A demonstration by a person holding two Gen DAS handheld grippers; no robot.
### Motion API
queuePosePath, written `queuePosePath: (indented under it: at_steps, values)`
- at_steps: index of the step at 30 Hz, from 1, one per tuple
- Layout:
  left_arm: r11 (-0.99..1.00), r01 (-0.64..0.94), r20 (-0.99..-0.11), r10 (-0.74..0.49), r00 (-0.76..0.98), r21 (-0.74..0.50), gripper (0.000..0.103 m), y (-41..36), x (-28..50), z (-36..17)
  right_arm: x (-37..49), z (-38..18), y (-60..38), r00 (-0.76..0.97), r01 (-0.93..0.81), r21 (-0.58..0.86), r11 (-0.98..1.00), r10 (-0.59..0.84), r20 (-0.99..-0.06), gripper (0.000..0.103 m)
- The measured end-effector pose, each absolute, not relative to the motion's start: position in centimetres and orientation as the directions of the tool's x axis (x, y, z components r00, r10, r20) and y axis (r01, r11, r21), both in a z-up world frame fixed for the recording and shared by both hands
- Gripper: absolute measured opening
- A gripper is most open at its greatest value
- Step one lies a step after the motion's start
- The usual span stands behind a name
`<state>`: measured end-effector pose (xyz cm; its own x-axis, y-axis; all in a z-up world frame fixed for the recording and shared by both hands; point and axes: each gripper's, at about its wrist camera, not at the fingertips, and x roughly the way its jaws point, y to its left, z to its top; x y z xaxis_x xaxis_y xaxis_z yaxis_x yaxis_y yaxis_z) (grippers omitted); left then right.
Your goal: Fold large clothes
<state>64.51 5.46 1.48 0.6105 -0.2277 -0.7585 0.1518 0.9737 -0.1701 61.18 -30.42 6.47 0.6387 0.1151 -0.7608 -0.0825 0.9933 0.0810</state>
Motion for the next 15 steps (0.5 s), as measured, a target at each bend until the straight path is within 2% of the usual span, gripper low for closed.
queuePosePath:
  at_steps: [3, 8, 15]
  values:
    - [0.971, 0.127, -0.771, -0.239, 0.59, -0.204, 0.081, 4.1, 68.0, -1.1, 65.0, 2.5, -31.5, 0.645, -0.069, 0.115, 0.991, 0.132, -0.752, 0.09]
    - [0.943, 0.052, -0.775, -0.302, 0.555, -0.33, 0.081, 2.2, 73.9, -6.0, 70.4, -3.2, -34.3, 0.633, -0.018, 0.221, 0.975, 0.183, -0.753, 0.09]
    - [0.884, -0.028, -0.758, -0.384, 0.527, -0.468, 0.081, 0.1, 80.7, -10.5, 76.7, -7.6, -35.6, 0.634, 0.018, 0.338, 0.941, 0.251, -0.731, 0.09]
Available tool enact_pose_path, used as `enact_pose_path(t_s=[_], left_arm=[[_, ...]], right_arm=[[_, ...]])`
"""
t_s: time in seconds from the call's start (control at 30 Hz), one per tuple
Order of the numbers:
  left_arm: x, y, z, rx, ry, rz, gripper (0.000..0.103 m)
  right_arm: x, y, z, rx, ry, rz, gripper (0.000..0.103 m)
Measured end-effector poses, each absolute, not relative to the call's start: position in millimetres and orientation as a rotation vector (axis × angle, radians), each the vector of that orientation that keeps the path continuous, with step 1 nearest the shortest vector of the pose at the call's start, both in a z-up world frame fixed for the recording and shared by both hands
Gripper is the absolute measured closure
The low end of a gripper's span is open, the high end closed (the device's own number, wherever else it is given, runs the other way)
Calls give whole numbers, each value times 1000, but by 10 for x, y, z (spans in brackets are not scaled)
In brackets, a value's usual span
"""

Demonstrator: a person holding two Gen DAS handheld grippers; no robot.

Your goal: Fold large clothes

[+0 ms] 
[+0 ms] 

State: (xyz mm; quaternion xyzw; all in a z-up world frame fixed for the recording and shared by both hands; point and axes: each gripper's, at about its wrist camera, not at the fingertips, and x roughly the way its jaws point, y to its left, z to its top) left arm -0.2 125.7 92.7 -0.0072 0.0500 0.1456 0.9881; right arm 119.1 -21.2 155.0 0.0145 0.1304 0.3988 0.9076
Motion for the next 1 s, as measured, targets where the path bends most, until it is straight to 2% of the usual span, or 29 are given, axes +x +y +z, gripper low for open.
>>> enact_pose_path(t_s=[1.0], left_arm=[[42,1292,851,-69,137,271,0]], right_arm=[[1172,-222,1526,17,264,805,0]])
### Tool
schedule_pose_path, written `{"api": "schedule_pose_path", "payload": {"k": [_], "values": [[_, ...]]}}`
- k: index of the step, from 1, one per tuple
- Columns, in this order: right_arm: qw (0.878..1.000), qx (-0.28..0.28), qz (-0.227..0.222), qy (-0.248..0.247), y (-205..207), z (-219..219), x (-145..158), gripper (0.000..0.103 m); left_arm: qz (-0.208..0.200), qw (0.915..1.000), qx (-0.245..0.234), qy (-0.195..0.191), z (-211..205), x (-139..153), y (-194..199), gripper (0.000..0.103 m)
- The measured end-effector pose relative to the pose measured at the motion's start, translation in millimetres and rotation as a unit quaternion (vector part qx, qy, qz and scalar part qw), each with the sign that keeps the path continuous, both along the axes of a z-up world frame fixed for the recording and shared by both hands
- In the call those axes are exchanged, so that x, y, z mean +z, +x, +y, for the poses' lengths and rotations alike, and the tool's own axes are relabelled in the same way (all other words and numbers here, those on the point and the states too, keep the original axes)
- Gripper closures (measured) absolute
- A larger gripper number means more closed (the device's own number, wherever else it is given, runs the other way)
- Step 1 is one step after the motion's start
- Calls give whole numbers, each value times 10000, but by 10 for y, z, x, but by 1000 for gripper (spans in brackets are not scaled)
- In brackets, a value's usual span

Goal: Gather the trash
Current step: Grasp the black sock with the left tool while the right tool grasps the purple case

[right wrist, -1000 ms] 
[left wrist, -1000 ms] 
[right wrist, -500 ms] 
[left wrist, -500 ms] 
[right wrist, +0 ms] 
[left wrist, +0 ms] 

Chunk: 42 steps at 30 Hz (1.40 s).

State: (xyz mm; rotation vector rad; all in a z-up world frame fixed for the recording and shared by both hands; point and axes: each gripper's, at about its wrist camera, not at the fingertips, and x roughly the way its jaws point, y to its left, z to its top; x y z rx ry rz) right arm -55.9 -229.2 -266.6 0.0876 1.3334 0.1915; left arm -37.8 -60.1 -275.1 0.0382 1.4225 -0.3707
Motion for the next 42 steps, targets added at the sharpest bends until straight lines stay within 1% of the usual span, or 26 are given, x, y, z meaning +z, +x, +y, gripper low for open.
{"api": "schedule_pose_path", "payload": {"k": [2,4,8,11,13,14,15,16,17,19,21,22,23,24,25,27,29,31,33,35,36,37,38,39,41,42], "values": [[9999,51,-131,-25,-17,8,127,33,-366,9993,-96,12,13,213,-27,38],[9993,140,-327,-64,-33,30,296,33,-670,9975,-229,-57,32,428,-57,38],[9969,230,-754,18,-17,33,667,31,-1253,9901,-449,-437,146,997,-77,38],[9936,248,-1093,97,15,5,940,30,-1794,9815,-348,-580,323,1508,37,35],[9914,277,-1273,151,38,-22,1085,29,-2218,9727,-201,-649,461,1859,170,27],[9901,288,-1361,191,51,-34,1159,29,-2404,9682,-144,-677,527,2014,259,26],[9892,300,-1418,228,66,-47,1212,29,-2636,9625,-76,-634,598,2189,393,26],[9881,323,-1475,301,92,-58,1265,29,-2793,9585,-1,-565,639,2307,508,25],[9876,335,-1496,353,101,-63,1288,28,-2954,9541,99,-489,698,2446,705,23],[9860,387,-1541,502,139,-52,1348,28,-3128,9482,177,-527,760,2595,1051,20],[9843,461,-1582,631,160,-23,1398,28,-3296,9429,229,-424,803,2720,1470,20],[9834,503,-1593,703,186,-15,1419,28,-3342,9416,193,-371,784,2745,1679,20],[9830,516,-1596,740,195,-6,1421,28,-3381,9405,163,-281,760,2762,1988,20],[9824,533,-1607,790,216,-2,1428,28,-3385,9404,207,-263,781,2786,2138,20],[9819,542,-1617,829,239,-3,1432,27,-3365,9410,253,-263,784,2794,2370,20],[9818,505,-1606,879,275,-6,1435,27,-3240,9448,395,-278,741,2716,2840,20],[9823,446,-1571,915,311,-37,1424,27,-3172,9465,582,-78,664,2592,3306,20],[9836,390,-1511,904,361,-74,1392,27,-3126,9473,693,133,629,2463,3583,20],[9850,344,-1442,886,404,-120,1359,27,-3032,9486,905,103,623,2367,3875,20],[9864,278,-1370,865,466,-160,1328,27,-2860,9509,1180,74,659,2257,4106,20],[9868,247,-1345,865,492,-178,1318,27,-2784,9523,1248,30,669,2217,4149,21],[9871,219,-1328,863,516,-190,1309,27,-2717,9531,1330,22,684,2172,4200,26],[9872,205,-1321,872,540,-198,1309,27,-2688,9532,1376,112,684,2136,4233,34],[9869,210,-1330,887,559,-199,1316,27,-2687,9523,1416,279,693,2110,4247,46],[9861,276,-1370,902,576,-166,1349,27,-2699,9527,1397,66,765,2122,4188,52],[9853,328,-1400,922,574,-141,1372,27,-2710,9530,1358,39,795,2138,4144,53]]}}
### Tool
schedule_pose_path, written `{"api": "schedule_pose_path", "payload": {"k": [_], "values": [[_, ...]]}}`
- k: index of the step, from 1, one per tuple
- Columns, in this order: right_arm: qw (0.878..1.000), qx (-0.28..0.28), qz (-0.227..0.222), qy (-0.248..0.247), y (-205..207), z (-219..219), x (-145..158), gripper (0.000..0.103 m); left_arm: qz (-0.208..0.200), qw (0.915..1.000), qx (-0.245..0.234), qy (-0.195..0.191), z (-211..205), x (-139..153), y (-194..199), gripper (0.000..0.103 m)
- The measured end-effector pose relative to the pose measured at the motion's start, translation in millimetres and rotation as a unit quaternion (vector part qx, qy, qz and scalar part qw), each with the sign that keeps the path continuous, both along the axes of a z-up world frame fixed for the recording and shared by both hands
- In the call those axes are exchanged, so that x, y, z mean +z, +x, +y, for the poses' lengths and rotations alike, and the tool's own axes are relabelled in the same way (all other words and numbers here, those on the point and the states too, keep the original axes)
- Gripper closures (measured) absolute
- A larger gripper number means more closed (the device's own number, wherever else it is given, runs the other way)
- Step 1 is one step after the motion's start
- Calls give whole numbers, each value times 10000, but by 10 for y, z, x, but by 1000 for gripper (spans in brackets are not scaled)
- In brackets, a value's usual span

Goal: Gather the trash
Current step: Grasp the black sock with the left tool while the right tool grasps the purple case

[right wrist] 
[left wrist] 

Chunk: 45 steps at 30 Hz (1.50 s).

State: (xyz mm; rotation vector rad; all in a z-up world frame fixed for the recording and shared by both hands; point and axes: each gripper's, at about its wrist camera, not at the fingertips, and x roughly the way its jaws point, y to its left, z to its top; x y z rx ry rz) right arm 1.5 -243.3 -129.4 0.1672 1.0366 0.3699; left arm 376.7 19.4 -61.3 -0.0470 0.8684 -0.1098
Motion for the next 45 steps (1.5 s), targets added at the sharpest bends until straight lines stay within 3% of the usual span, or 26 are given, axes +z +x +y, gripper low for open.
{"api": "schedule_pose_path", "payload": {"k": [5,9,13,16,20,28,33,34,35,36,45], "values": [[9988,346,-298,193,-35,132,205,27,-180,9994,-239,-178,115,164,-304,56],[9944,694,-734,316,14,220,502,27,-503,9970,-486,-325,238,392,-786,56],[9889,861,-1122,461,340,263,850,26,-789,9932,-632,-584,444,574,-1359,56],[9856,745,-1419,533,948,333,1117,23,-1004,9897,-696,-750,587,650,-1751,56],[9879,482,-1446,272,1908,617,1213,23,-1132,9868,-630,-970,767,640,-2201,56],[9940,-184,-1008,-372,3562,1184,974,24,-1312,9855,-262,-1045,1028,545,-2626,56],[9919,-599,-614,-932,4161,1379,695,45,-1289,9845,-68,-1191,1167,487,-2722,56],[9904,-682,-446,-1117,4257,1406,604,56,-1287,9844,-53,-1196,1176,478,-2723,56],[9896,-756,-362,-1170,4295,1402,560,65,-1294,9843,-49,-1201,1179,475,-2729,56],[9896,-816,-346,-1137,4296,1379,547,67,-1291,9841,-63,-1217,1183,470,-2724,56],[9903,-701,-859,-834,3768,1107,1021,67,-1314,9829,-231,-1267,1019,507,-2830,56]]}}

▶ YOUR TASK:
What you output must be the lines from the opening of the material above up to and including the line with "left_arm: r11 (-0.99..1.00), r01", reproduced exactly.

▶ EXERCISE ANSWER:
A demonstration by a person holding two Gen DAS handheld grippers; no robot.
### Motion API
queuePosePath, written `queuePosePath: (indented under it: at_steps, values)`
- at_steps: index of the step at 30 Hz, from 1, one per tuple
- Layout:
  left_arm: r11 (-0.99..1.00), r01 (-0.64..0.94), r20 (-0.99..-0.11), r10 (-0.74..0.49), r00 (-0.76..0.98), r21 (-0.74..0.50), gripper (0.000..0.103 m), y (-41..36), x (-28..50), z (-36..17)

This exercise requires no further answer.